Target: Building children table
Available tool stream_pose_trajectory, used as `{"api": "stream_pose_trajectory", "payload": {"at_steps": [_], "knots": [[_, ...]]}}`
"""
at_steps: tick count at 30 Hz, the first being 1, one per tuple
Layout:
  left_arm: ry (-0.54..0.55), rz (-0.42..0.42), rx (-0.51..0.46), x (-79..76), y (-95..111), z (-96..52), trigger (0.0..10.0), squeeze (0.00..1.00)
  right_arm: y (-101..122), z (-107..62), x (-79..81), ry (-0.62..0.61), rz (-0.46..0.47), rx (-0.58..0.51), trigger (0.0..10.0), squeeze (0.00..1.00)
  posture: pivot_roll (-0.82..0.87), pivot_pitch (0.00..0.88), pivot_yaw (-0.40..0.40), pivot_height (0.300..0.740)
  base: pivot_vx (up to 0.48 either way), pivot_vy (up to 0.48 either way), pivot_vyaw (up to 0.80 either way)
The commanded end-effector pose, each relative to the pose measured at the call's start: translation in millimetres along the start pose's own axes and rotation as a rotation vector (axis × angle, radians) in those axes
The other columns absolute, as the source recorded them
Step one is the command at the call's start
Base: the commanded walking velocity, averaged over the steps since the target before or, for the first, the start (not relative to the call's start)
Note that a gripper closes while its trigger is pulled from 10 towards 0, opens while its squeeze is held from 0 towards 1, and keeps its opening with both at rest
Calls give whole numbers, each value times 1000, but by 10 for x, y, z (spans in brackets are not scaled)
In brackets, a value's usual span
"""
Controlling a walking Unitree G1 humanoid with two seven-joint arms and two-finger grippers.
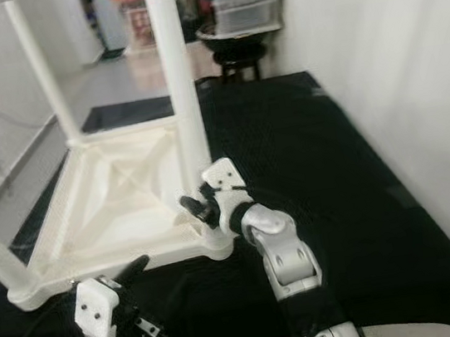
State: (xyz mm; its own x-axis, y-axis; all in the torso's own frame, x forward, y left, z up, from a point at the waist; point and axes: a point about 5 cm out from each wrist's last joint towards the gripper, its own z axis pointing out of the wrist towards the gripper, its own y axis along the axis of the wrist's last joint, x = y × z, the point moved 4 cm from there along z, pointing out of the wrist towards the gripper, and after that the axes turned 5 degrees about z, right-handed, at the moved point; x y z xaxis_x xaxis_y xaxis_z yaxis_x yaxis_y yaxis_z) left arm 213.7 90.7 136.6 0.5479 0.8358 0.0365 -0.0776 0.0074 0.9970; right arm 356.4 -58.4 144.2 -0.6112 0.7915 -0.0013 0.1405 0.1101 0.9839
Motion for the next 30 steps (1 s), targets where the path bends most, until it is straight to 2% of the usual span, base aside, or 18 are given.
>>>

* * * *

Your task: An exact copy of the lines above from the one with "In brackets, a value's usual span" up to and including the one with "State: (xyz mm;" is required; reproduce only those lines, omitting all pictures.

Completed task:
In brackets, a value's usual span
"""
Controlling a walking Unitree G1 humanoid with two seven-joint arms and two-finger grippers.
State: (xyz mm; its own x-axis, y-axis; all in the torso's own frame, x forward, y left, z up, from a point at the waist; point and axes: a point about 5 cm out from each wrist's last joint towards the gripper, its own z axis pointing out of the wrist towards the gripper, its own y axis along the axis of the wrist's last joint, x = y × z, the point moved 4 cm from there along z, pointing out of the wrist towards the gripper, and after that the axes turned 5 degrees about z, right-handed, at the moved point; x y z xaxis_x xaxis_y xaxis_z yaxis_x yaxis_y yaxis_z) left arm 213.7 90.7 136.6 0.5479 0.8358 0.0365 -0.0776 0.0074 0.9970; right arm 356.4 -58.4 144.2 -0.6112 0.7915 -0.0013 0.1405 0.1101 0.9839

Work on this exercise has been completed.